##### INFORMATION SHOWN
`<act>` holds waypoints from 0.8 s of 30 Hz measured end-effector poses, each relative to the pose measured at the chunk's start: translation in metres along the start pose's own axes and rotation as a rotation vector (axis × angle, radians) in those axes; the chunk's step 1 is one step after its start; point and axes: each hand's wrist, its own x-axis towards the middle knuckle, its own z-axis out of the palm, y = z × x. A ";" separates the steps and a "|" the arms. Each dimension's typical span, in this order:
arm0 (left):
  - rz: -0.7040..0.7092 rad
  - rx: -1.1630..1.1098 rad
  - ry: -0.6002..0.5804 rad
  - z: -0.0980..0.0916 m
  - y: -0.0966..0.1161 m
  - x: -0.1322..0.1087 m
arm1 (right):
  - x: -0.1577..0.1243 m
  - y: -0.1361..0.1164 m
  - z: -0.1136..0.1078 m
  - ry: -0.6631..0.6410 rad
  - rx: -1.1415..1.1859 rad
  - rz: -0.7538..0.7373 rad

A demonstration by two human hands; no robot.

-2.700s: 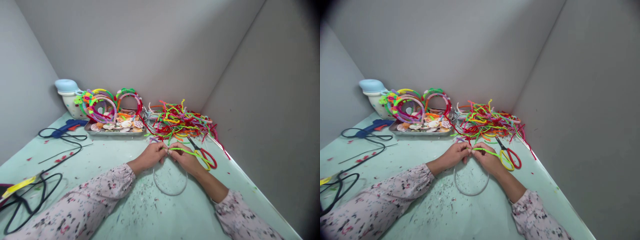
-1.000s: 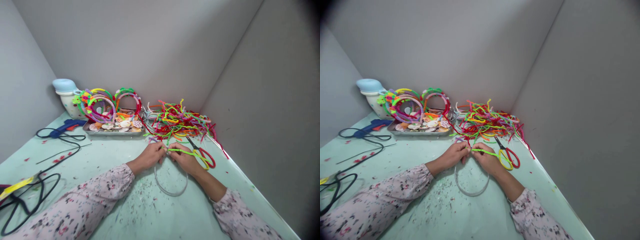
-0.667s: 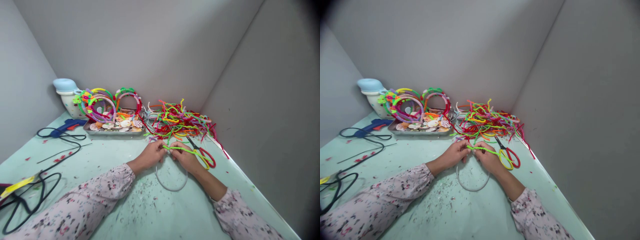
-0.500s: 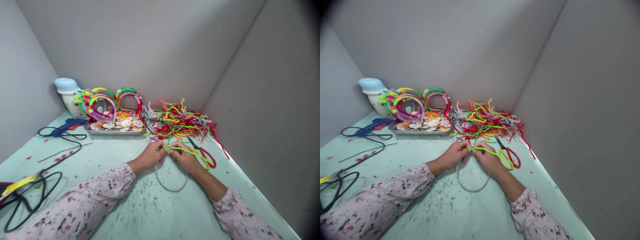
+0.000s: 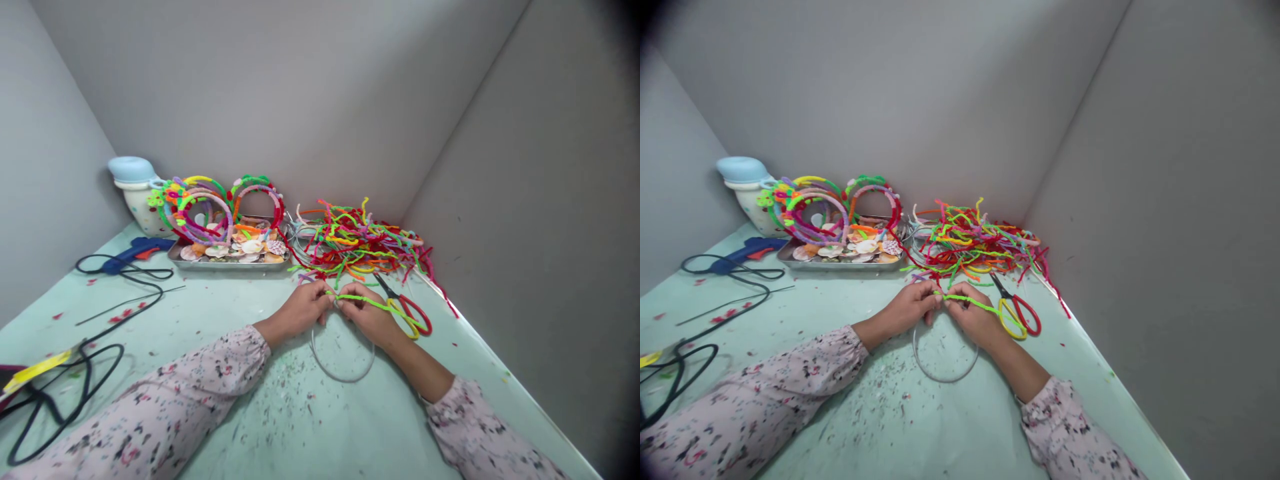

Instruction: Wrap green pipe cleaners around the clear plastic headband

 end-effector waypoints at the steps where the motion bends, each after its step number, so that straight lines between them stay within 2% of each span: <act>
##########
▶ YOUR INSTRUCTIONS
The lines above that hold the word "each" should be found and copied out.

▶ EXPECTED OUTPUT
`<act>` holds waypoints from 0.8 s of 30 Hz measured end-effector poses, each relative to the pose measured at the chunk's start: translation in metres along the start pose's own axes and rotation as a rotation vector (axis × angle, radians) in those axes; the chunk's step 1 is one step after its start; point and axes: each hand's wrist, its own x-axis towards the middle knuckle, its own z-axis out of the palm, y = z × x. A ";" separates the steps and a "|" the arms. Each dimension's typical span, in this order:
 end-effector waypoints at the steps where the motion bends, each after its step number, so that straight lines between them stay within 2% of each span: <act>

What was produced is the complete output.